■ PROBLEM DETAILS
Where the records below show a line containing "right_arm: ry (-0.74", start copying; end with the line containing "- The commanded", and copy it too.
══ PROVIDED RECORDS ══
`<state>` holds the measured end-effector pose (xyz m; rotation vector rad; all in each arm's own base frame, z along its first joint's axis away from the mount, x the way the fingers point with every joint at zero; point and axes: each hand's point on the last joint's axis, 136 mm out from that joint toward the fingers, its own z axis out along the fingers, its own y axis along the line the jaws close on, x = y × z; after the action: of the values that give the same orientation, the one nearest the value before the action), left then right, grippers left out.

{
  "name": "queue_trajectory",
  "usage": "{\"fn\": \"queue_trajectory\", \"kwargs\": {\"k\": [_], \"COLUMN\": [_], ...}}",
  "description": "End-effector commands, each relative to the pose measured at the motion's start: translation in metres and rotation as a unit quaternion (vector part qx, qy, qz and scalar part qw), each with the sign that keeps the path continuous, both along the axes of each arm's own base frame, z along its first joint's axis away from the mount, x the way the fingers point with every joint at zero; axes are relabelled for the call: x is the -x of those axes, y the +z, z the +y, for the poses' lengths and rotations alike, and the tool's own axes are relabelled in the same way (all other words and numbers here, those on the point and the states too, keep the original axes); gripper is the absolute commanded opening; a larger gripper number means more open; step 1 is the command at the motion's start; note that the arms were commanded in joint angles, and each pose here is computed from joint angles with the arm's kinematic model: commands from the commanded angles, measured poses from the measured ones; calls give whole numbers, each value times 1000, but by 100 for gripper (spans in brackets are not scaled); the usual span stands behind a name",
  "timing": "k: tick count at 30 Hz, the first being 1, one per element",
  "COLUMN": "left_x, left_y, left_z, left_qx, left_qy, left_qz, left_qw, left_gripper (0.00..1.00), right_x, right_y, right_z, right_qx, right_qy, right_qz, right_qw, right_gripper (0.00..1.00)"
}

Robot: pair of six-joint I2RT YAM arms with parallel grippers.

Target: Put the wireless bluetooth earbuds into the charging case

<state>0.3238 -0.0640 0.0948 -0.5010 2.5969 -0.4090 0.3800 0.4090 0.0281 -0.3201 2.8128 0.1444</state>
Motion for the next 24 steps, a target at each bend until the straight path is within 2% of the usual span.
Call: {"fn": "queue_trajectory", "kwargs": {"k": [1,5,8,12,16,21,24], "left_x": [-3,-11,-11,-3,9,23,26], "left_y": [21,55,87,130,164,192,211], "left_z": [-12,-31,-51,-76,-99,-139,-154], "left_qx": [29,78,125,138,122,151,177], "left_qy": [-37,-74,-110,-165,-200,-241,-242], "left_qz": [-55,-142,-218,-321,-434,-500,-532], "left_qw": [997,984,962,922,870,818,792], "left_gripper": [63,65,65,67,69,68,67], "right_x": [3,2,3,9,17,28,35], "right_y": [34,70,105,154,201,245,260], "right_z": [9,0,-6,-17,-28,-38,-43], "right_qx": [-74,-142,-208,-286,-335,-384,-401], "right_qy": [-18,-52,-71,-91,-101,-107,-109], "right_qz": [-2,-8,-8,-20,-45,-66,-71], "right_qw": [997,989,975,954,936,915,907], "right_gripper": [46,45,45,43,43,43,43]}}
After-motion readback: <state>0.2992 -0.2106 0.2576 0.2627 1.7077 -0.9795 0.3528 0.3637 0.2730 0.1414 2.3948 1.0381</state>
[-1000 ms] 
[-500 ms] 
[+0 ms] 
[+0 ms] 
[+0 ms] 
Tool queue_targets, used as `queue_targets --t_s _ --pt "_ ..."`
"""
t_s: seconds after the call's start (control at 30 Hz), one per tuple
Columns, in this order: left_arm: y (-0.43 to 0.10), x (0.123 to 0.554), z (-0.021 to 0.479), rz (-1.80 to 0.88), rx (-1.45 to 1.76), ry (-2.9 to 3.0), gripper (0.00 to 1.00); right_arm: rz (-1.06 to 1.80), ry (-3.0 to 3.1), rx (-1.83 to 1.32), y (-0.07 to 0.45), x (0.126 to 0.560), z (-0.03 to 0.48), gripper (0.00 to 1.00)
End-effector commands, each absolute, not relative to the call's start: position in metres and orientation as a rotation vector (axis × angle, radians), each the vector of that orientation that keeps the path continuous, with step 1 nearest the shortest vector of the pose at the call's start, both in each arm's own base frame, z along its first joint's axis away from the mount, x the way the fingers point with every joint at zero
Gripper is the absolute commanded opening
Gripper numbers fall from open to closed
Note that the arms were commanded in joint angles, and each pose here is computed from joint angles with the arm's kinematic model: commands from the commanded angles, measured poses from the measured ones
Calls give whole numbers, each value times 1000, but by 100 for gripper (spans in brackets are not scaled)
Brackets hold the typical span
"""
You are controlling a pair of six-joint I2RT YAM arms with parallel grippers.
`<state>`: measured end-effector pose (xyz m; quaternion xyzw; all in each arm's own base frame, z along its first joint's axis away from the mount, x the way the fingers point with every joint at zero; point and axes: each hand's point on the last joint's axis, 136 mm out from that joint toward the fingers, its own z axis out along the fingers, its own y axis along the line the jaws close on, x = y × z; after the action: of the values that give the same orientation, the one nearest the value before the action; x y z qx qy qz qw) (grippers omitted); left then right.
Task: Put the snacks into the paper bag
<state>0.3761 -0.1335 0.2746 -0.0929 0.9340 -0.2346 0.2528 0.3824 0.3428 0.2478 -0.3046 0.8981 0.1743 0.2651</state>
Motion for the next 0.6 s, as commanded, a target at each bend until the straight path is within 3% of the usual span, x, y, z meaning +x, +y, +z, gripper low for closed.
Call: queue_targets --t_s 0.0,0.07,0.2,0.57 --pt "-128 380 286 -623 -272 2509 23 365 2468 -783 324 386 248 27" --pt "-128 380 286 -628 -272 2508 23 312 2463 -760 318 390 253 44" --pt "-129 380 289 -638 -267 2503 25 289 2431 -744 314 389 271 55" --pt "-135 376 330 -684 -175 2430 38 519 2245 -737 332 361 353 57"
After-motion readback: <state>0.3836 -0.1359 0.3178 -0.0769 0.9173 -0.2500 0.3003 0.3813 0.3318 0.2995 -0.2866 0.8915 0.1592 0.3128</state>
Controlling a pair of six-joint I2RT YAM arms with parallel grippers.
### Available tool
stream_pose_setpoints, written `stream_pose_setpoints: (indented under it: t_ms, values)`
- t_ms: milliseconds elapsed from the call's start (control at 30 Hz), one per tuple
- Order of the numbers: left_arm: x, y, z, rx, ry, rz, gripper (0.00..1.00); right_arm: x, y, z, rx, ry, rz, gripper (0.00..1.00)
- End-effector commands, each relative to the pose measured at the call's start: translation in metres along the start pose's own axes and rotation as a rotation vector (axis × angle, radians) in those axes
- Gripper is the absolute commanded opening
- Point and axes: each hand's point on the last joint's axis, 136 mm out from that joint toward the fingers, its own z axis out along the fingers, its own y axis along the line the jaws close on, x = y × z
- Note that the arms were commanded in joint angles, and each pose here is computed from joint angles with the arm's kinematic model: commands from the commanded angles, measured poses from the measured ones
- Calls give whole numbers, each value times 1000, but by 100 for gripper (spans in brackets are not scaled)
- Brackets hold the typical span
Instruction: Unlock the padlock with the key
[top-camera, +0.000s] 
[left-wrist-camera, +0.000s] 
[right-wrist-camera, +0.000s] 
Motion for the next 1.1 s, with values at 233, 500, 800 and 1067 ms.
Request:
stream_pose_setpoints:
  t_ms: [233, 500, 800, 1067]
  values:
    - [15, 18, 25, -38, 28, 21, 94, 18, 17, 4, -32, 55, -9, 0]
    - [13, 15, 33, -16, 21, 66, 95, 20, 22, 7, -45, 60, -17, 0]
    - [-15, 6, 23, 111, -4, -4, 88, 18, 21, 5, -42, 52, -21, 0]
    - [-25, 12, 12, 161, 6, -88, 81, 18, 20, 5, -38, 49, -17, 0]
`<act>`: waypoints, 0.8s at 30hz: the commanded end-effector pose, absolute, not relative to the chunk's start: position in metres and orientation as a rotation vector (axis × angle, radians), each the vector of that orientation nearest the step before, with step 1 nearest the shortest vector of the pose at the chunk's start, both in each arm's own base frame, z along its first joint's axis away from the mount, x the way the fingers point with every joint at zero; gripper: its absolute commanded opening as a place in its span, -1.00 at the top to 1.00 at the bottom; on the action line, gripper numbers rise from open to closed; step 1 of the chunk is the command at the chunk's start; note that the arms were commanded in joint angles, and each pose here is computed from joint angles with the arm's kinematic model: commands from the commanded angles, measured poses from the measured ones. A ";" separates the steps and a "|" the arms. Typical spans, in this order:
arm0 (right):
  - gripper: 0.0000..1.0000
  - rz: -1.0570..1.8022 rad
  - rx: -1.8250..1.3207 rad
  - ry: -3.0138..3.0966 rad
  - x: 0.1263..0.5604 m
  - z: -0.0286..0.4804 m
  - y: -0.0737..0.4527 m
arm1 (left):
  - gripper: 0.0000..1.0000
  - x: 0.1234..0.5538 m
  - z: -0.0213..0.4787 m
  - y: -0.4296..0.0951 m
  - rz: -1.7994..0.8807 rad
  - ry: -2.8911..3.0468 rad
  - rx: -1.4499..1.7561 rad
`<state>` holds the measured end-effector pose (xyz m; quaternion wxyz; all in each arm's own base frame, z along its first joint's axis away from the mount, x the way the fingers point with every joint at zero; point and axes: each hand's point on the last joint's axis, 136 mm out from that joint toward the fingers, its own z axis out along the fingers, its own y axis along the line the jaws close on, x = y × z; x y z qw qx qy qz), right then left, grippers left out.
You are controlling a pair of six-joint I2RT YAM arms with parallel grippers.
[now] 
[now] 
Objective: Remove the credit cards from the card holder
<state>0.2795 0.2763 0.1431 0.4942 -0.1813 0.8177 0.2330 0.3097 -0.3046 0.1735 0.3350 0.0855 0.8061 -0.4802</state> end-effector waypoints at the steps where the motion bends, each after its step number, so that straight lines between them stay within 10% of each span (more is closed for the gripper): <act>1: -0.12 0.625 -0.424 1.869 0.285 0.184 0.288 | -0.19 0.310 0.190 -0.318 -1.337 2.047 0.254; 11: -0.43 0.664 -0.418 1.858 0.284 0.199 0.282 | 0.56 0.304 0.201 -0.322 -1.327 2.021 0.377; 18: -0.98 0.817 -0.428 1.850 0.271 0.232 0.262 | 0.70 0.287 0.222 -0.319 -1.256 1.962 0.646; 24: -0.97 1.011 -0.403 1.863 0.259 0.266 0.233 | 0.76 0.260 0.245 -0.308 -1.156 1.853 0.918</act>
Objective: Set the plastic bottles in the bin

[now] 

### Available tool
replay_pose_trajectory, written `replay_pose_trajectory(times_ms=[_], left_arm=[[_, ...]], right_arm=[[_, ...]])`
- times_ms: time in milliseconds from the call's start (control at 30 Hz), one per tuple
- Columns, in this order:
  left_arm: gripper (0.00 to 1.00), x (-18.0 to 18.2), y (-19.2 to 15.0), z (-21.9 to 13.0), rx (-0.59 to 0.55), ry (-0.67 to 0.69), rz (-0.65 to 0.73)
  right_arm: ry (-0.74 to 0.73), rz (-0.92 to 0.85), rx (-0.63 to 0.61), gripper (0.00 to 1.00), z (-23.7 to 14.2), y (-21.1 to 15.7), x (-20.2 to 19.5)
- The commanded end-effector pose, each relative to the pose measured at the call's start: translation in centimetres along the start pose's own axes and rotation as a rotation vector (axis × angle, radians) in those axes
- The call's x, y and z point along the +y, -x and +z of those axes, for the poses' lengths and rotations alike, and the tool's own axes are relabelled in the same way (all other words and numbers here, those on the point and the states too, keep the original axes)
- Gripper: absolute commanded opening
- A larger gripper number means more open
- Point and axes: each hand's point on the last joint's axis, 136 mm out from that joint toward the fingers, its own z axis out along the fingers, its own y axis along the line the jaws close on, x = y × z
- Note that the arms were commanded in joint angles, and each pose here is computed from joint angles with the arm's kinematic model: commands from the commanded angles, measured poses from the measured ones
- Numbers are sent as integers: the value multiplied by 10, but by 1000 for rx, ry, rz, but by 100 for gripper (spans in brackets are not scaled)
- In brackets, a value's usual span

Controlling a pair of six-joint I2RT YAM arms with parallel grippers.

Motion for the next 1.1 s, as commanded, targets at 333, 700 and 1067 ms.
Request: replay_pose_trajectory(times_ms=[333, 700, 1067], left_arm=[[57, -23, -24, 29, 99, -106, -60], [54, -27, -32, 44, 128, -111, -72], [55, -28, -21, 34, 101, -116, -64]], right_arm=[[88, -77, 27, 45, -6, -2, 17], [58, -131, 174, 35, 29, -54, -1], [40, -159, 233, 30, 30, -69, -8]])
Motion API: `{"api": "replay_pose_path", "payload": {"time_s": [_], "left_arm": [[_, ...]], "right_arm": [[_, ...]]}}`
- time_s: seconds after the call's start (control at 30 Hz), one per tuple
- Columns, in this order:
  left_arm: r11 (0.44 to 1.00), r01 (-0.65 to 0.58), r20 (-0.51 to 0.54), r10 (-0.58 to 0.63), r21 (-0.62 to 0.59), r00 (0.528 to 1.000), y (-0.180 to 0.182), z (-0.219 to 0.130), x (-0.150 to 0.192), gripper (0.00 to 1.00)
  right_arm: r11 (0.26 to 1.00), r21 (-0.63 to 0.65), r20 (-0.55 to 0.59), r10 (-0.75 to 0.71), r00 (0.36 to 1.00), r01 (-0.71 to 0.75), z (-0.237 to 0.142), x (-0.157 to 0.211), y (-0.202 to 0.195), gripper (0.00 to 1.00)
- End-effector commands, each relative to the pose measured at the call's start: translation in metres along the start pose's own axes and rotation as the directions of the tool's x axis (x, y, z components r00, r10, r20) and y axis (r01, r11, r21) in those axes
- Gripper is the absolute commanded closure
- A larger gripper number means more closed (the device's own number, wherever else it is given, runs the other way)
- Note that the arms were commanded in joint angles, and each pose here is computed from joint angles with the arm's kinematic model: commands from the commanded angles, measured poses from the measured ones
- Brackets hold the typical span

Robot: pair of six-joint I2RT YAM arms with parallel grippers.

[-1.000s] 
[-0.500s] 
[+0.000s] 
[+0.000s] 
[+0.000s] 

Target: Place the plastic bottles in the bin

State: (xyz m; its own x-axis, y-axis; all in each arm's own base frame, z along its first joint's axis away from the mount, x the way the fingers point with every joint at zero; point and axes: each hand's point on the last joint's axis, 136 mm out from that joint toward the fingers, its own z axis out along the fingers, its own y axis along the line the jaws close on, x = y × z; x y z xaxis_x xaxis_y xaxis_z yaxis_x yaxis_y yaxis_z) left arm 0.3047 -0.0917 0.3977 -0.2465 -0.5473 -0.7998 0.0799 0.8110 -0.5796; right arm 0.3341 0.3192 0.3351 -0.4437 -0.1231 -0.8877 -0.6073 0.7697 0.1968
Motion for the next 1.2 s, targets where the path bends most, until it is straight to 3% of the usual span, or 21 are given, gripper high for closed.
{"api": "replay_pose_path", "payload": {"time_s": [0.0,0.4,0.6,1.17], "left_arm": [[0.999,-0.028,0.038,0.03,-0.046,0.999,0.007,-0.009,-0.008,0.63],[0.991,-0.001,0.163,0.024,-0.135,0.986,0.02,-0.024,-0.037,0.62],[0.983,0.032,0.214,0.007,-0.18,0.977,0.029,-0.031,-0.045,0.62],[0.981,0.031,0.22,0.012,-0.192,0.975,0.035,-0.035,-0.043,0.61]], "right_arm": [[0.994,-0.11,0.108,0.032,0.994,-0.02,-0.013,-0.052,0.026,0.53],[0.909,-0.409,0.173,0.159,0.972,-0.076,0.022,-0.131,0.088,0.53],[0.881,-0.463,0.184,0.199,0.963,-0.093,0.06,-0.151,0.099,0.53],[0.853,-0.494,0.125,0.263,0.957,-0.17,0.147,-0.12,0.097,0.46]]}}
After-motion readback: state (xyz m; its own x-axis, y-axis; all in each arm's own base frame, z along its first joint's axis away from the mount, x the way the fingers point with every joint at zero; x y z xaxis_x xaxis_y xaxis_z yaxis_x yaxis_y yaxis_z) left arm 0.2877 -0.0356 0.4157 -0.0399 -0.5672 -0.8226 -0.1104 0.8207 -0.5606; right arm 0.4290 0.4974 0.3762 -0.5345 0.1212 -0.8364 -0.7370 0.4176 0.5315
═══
■ OUTPUT
  right_arm: ry (-0.74 to 0.73), rz (-0.92 to 0.85), rx (-0.63 to 0.61), gripper (0.00 to 1.00), z (-23.7 to 14.2), y (-21.1 to 15.7), x (-20.2 to 19.5)
- The commanded end-effector pose, each relative to the pose measured at the call's start: translation in centimetres along the start pose's own axes and rotation as a rotation vector (axis × angle, radians) in those axes

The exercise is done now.